ABOUT THIS TASK: Without including any pictures, write out the data below exactly.

[[ DATA SHOWN, beginning ]]

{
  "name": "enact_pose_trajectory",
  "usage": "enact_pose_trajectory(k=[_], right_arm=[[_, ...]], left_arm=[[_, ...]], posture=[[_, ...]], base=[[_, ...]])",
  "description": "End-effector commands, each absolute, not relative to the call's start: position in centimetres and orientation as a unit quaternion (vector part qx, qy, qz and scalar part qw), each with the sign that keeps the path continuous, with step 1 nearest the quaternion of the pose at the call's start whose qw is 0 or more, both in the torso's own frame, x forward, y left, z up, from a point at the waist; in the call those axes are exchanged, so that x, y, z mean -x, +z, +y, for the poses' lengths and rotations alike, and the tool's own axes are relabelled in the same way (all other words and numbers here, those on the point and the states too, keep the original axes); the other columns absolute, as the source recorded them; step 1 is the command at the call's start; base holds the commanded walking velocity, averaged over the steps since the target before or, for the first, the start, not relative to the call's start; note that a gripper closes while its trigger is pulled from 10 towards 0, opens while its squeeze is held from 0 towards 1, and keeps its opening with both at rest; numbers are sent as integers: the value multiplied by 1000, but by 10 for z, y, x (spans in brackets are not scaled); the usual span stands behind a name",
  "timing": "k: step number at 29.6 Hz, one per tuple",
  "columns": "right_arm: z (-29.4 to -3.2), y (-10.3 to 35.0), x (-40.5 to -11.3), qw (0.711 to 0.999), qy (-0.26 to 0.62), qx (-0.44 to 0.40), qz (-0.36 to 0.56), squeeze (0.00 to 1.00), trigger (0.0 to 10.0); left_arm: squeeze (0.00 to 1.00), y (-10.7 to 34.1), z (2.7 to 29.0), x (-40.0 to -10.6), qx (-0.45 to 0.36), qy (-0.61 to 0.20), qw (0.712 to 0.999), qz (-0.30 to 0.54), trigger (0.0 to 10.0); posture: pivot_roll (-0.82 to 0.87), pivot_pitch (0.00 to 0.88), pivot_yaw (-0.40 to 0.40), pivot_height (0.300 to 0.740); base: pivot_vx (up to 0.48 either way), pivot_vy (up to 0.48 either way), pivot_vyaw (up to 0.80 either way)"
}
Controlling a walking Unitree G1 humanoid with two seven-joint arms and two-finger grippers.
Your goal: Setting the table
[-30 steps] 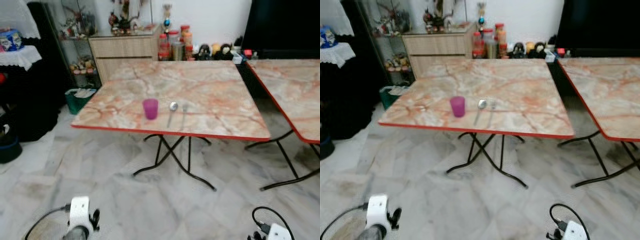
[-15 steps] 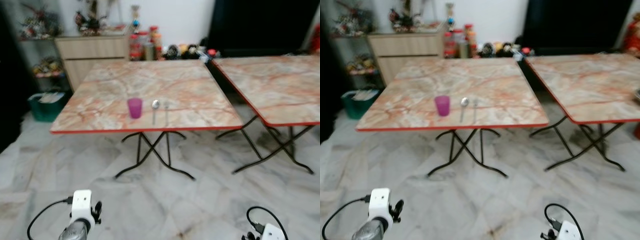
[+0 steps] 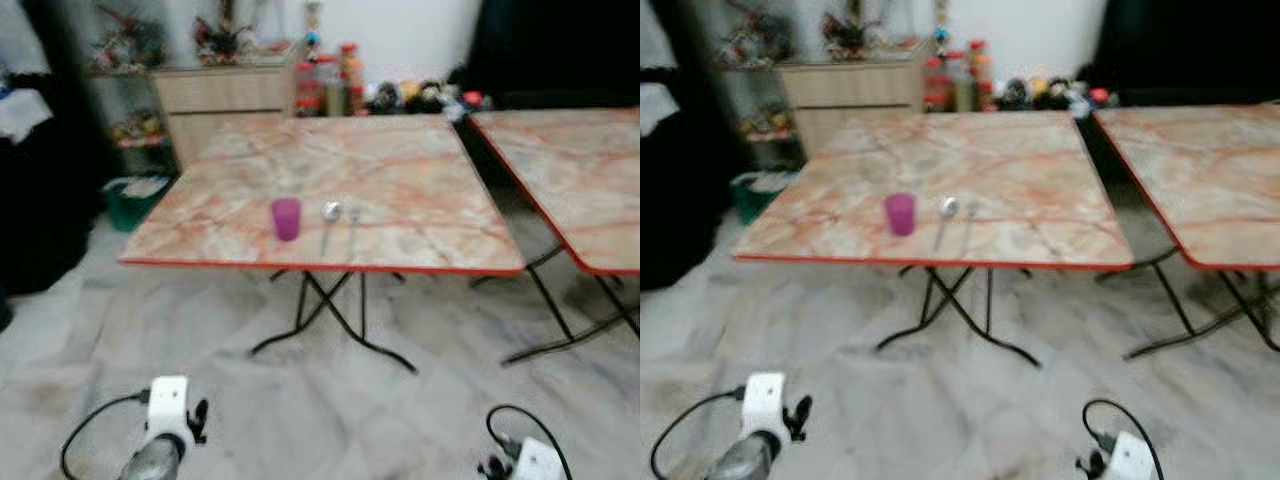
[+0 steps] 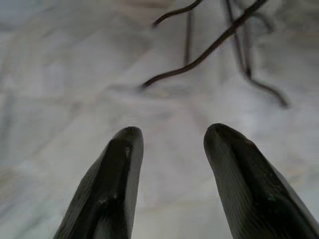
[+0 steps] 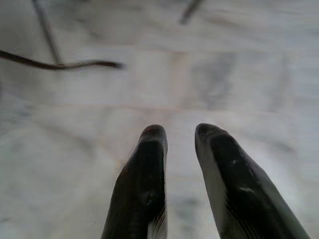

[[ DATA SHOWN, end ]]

RESULT BELOW:
{
  "name": "enact_pose_trajectory",
  "usage": "enact_pose_trajectory(k=[_], right_arm=[[_, ...]], left_arm=[[_, ...]], posture=[[_, ...]], base=[[_, ...]])",
  "description": "End-effector commands, each absolute, not relative to the call's start: position in centimetres and orientation as a unit quaternion (vector part qx, qy, qz and scalar part qw), each with the sign that keeps the path continuous, with step 1 nearest the quaternion of the pose at the call's start whose qw is 0 or more, both in the torso's own frame, x forward, y left, z up, from a point at the waist; in the call those axes are exchanged, so that x, y, z mean -x, +z, +y, for the poses' lengths and rotations alike, and the tool's own axes are relabelled in the same way (all other words and numbers here, those on the point and the states too, keep the original axes); the other columns absolute, as the source recorded them; step 1 is the command at the call's start; base holds the commanded walking velocity, averaged over the steps since the target before or, for the first, the start, not relative to the call's start; note that a gripper closes while its trigger is pulled from 10 towards 0, opens while its squeeze is held from 0 towards 1, and keeps its opening with both at rest; numbers are sent as integers: the value multiplied by 1000, but by 10 for z, y, x (spans in brackets are not scaled); the usual span stands behind a name",
  "timing": "k: step number at 29.6 Hz, one per tuple",
  "columns": "right_arm: z (-29.4 to -3.2), y (-10.3 to 35.0), x (-40.5 to -11.3), qw (0.711 to 0.999), qy (-0.26 to 0.62), qx (-0.44 to 0.40), qz (-0.36 to 0.56), squeeze (0.00 to 1.00), trigger (0.0 to 10.0); left_arm: squeeze (0.00 to 1.00), y (-10.7 to 34.1), z (2.7 to 29.0), x (-40.0 to -10.6), qx (-0.45 to 0.36), qy (-0.61 to 0.20), qw (0.712 to 0.999), qz (-0.30 to 0.54), trigger (0.0 to 10.0); posture: pivot_roll (-0.82 to 0.87), pivot_pitch (0.00 to 0.88), pivot_yaw (-0.40 to 0.40), pivot_height (0.300 to 0.740); base: pivot_vx (up to 0.48 either way), pivot_vy (up to 0.48 either way), pivot_vyaw (up to 0.80 either way)"
}
Controlling a walking Unitree G1 humanoid with two seven-joint arms and two-finger grippers.
Your goal: Setting the table
[-30 steps] 
[-15 steps] 
[+0 steps] 
[+0 steps] 
[+0 steps] 

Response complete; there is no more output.